ツルハホールディングスツルハホールディングスとウエルシアホールディングスの経営統合

2025年・イオン主導
時期 2025年4月
概要
2024年、イオン主導でツルハHDとウエルシアHDが経営統合の協議を開始し、2025年4月に株式交換契約を締結。ツルハHDがウエルシアHDを完全子会社とし、売上高約2.3兆円・店舗数約5,600の国内最大のドラッグストア連合が生まれる案件。
背景
市場の成熟と人手不足、調剤やフード&ドラッグ化で業界再編が進み、スギ×ココカラの破談やマツキヨ×ココカラ統合を経て、売上首位級のウエルシアHDと大手ツルハHDが残った。次の再編の焦点は両者の動向に移っていた。
内容
ツルハHDを株式交換完全親会社、ウエルシアHDを完全子会社とする株式交換(ウエルシア1株にツルハ1.15株)。イオンは持分法適用関連会社化を経て議決権50.9%でツルハHDを連結子会社化し、2025年12月1日の効力発生を予定する。
含意
当事者同士の合従連衡だった過去の再編と異なり、イオンという小売資本が筆頭株主として設計した統合である。規模の追求に加え地域医療を担う業態への転換が動機で、上場子会社の少数株主保護が論点として残る。
筆者の見解

規模の連合と少数株主

ツルハHDとウエルシアHDの統合は、四半世紀続いたドラッグストア再編の到達点と呼ぶにふさわしい。スギとココカラの統合構想が実らず、マツキヨがココカラを取り込んで首位に立った前回の再編から数年、業界に残った二大勢力が、共通の親会社の主導で一つに束ねられる。マツキヨ×ココカラやスギ×ココカラが当事者同士の合従連衡だったのに対し、本件はイオンという巨大な小売資本が筆頭株主として再編を設計した点に特徴がある。規模の追求が主役だった金融再編の時代とは異なり、地域医療や高齢化という社会課題を背負った業態が、生活基盤としての厚みを求めて統合へ向かったとみることもできる。
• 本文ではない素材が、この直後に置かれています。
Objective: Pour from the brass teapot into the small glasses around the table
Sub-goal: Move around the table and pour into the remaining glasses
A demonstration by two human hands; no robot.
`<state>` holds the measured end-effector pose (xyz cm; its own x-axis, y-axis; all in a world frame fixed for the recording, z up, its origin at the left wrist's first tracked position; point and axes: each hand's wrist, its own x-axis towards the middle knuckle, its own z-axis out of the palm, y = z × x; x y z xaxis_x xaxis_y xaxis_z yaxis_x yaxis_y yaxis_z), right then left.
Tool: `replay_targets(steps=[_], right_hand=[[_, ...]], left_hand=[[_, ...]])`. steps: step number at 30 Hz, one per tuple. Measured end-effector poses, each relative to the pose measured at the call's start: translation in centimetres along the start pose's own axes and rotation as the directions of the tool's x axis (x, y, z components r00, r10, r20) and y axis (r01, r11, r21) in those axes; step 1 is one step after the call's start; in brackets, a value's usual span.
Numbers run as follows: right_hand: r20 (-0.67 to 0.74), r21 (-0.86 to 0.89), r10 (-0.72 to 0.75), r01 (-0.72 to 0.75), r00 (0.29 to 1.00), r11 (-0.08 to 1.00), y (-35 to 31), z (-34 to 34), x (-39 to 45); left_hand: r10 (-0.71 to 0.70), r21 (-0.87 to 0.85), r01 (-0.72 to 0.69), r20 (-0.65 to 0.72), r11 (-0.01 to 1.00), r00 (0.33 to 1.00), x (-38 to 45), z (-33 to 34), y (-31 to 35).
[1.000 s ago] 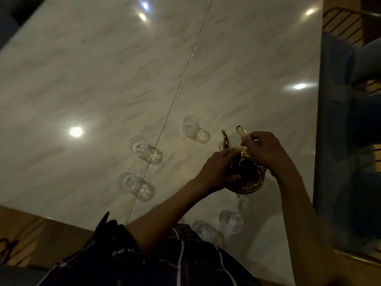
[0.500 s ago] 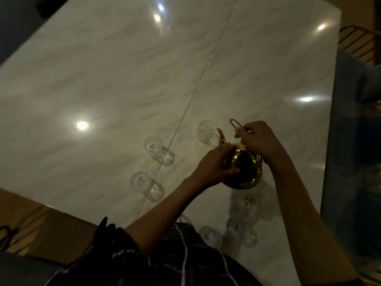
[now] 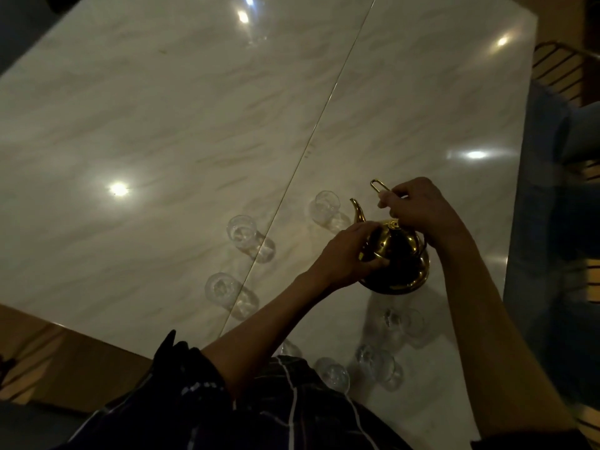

一方で、親会社主導の統合には固有の難しさがつきまとう。筆頭株主が交換比率やTOB価格を実質的に左右しうる構図のもとでは、上場子会社の少数株主の利益がどこまで守られるかが問われる。株主総会で7割超の賛成を得てなお、海外の運用会社や議決権行使助言会社が比率の妥当性に異を唱えた事実は、その緊張を映している。巨大連合が掲げる売上高3兆円という目標が、規模のメリットを実際の収益力へと転化できるか、そして上場を維持するツルハHDがイオンからの自立性をどう保つか——統合の真価は、成立そのものよりも、その後の運営の質によって測られることになるだろう。